YOUR TASK >>
From the records below, transcribe only the lines running from the one with "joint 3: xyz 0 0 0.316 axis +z" through the one with "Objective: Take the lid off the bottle". Keep both of those end lines.

DATA SUPPLIED >>
- - -
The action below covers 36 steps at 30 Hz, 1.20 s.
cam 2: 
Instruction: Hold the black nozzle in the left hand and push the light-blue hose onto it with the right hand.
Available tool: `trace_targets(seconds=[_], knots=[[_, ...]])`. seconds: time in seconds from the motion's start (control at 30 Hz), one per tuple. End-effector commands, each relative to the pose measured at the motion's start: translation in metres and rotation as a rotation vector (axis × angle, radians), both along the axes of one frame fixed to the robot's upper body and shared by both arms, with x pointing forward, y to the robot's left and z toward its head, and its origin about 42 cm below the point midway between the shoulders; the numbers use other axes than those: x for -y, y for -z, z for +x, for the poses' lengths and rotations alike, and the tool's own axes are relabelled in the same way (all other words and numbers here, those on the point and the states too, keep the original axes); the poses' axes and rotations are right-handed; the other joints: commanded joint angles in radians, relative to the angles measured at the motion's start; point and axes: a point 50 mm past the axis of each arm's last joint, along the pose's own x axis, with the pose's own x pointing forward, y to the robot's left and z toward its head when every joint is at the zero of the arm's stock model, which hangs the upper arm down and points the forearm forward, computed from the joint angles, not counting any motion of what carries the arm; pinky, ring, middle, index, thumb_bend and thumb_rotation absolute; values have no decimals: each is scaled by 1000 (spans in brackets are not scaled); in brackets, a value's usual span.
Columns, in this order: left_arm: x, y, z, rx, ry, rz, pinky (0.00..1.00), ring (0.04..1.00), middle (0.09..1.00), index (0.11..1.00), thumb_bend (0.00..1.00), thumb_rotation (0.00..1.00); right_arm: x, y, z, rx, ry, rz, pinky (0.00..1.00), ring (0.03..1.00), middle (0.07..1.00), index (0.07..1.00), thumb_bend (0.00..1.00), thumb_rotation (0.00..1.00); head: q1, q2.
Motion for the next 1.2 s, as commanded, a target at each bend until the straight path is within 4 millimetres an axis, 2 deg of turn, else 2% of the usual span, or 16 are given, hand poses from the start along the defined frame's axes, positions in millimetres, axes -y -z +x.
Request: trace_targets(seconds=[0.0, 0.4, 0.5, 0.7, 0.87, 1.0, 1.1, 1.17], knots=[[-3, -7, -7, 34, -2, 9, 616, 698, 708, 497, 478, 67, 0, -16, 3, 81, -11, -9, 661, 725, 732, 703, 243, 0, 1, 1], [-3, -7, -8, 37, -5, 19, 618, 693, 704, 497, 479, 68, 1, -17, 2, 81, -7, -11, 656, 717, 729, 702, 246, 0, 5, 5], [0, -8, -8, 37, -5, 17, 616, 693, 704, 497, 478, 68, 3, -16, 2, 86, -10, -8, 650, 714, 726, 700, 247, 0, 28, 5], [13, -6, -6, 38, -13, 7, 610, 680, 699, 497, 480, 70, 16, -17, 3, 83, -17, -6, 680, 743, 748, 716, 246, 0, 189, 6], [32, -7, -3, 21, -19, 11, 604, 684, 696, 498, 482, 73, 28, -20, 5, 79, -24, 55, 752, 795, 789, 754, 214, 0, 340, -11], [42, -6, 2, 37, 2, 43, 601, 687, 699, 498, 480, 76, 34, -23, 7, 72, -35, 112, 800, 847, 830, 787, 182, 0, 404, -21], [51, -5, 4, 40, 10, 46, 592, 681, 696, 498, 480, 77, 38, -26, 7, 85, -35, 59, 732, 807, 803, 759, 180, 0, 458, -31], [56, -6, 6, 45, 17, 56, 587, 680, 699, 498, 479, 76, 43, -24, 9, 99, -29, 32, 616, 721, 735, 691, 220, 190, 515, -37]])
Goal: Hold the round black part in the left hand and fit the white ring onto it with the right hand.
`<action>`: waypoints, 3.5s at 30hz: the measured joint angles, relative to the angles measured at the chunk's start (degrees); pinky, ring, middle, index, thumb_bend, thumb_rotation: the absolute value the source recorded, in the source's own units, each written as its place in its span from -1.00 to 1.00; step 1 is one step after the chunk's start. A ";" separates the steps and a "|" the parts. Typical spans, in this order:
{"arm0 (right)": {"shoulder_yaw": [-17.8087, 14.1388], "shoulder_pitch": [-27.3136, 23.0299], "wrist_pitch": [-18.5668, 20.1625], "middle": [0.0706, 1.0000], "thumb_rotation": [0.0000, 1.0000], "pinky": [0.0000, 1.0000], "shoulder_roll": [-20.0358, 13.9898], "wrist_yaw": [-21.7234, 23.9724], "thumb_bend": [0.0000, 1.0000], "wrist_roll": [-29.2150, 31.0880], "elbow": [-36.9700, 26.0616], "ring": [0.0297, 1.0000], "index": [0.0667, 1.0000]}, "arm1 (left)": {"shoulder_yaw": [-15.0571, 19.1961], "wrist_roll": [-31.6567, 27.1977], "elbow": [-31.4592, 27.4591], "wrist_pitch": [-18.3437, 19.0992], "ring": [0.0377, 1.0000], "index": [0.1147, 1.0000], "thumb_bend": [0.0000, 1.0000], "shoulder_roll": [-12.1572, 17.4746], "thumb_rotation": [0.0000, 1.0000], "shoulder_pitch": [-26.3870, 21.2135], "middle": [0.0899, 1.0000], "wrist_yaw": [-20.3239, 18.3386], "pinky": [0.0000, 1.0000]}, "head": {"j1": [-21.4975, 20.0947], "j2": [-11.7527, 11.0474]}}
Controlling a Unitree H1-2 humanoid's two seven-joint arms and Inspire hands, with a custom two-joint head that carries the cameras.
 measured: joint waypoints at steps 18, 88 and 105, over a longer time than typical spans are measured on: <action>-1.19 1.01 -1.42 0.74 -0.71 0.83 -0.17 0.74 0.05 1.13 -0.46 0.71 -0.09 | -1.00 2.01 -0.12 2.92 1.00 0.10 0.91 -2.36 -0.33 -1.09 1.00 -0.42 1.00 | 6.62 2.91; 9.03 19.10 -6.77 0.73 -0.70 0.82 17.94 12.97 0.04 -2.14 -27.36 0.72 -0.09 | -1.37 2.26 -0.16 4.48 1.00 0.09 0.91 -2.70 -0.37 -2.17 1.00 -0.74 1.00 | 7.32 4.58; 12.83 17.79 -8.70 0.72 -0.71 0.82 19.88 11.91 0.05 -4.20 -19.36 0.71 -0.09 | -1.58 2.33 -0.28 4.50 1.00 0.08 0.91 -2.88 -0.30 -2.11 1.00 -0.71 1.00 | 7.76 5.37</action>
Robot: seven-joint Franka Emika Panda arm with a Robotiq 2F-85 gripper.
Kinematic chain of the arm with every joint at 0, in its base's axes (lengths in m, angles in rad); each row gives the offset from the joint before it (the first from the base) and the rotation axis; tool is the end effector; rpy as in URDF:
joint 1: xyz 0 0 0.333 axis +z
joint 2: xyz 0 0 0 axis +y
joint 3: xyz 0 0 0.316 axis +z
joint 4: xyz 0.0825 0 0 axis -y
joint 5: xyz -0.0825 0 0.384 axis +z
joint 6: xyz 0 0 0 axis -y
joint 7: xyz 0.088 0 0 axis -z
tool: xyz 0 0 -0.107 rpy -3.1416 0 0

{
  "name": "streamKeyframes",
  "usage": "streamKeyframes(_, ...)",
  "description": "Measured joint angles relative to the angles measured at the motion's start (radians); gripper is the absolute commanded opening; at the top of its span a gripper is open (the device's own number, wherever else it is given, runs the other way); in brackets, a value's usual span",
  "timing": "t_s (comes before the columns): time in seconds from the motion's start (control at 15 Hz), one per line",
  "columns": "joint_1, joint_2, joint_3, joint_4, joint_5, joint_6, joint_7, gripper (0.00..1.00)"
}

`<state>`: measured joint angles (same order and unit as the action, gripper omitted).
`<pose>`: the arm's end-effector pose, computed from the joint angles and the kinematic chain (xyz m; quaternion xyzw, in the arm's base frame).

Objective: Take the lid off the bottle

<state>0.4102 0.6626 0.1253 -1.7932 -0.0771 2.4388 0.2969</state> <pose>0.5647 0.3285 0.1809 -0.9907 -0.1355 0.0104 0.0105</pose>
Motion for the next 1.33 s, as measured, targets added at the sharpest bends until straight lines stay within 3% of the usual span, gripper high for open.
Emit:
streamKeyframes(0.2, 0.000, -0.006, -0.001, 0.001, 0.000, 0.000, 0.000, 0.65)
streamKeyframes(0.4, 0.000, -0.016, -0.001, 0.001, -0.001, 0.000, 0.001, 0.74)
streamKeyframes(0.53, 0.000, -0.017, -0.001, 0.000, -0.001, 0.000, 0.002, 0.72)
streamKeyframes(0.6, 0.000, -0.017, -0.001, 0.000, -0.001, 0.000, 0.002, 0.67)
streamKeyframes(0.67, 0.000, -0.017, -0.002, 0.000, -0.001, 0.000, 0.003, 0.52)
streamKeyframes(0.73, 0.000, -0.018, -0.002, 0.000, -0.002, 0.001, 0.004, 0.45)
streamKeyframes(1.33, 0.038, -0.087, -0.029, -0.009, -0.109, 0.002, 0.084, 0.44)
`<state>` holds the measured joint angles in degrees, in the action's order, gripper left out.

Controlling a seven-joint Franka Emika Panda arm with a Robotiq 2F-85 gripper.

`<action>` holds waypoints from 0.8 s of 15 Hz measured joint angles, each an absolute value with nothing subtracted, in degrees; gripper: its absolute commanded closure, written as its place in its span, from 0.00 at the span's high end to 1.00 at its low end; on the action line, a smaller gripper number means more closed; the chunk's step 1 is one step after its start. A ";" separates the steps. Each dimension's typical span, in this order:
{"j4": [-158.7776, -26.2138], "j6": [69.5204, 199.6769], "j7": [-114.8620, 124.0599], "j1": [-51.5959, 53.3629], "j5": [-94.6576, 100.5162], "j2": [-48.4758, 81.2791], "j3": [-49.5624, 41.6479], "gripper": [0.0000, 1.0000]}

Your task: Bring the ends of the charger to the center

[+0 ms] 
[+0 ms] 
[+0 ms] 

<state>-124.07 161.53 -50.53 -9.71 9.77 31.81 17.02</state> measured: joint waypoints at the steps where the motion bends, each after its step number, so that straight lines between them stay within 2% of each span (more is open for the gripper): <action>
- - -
EXERCISE ANSWER >>
joint 3: xyz 0 0 0.316 axis +z
joint 4: xyz 0.0825 0 0 axis -y
joint 5: xyz -0.0825 0 0.384 axis +z
joint 6: xyz 0 0 0 axis -y
joint 7: xyz 0.088 0 0 axis -z
tool: xyz 0 0 -0.107 rpy -3.1416 0 0

{
  "name": "streamKeyframes",
  "usage": "streamKeyframes(_, ...)",
  "description": "Measured joint angles relative to the angles measured at the motion's start (radians); gripper is the absolute commanded opening; at the top of its span a gripper is open (the device's own number, wherever else it is given, runs the other way); in brackets, a value's usual span",
  "timing": "t_s (comes before the columns): time in seconds from the motion's start (control at 15 Hz), one per line",
  "columns": "joint_1, joint_2, joint_3, joint_4, joint_5, joint_6, joint_7, gripper (0.00..1.00)"
}

`<state>`: measured joint angles (same order and unit as the action, gripper omitted).
`<pose>`: the arm's end-effector pose, computed from the joint angles and the kinematic chain (xyz m; quaternion xyzw, in the arm's base frame).

Objective: Take the lid off the bottle

There's no more to the output.